But, why exactly was the sorceress using the occult to… play the perfect suburban sitcom housewife and “make breakfast for dinner?” In Episode 8 of the Disney Plus series, aptly titled “Previously On,” we get a glimpse of the who and the what and the whys behind the radiated bubble that ensnared thousands of New Jersey residents in Wanda’s dangerous experimental therapy method of choice: warping reality beyond recognition to stay in denial.

The episode explains a ton, including why Wanda’s accent has been so inconsistent, why she wound up in WestView of all towns, some of Agatha’s backstory, a chronological timeline of Wanda’s grief and trauma building and caving in on itself and on her. But, there are still a bunch of burning questions left that, hopefully, will be answered in the season finale.

Who is Señor Scratchy?

Hardcore Marvel Comics fans know that Agatha can typically be spotted when she’s up to her wizardry shenanigans with a black cat named Ebony. While that may seem like the feline is only fulfilling the witch’s familiar stereotype, Ebony is so much more than that: she can transform into a ferocious panther, if necessary. In the comics, Ebony is later forced to eat a petal of a plant with supernatural powers, the Wundagore Everbloom, in order to see the future through its petals — and then Agatha eats her own cat to get a taste of those powers for herself. Devouring your pets might be a little too creepy for the TV-14 crowd, but nonetheless, it could happen (or maybe already happened — remember Sparky and that bogus excuse for his death?

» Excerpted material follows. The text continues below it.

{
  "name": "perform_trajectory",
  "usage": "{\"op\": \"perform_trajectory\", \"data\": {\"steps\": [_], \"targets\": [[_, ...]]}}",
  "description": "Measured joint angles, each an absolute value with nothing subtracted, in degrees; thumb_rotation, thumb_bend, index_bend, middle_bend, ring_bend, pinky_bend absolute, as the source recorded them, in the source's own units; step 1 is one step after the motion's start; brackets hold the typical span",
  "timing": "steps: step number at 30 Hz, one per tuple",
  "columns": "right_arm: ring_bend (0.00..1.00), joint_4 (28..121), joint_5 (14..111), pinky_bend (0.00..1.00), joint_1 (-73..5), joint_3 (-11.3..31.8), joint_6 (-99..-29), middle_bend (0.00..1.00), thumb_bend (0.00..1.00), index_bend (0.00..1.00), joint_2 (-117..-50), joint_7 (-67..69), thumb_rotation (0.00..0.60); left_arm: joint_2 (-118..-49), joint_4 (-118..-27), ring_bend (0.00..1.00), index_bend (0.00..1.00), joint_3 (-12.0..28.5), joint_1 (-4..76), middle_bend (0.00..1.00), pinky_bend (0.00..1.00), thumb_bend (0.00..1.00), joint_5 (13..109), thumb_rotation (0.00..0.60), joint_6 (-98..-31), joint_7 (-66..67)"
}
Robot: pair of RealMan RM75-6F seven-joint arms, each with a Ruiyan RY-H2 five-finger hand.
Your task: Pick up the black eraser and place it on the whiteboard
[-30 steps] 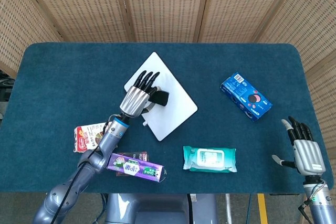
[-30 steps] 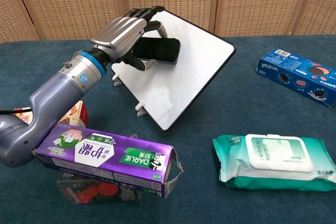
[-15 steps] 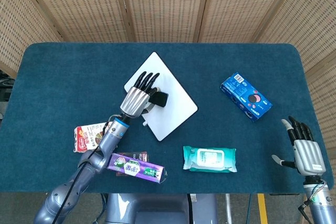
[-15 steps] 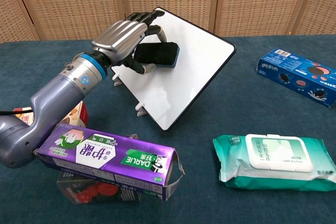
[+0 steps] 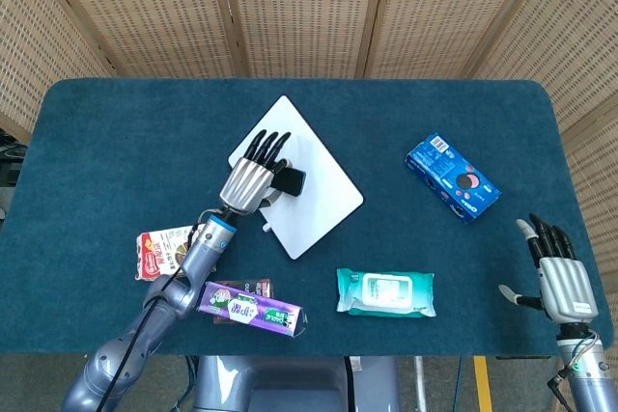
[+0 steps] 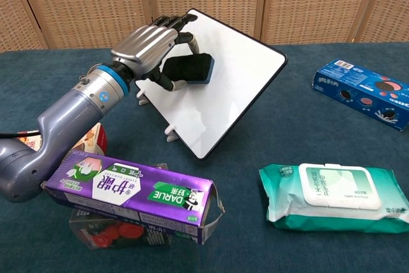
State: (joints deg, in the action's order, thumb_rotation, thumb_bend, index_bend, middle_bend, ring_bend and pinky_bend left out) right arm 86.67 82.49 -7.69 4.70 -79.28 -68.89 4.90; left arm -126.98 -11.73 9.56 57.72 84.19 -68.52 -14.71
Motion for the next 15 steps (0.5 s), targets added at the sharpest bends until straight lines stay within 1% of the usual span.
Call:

Ebony could be Señor Scratchy — transformed into each and every animal thus far seen in the series (storks, cicadas, lobsters, fluffy holland lops), or the critter could be a convenient shroud for a character with more sinister motives. In the comics, Agatha has a powerful warlock son with a whacky mustache named Nicholas Scratch. Nicholas has extradimensional powers as well as abilities on par with his mother’s, and has been allied not only with Mephisto, who many have theorized has something to do with the antics behind “WandaVision” and is in cahoots with the necromancing nosy neighbor, but also with Dormammu. Remember that apocalyptic guy/cosmic entity?! Last we saw of him/it, Doctor Strange was annoying Dormammu into submission in the Sorcerer Supreme’s standalone film.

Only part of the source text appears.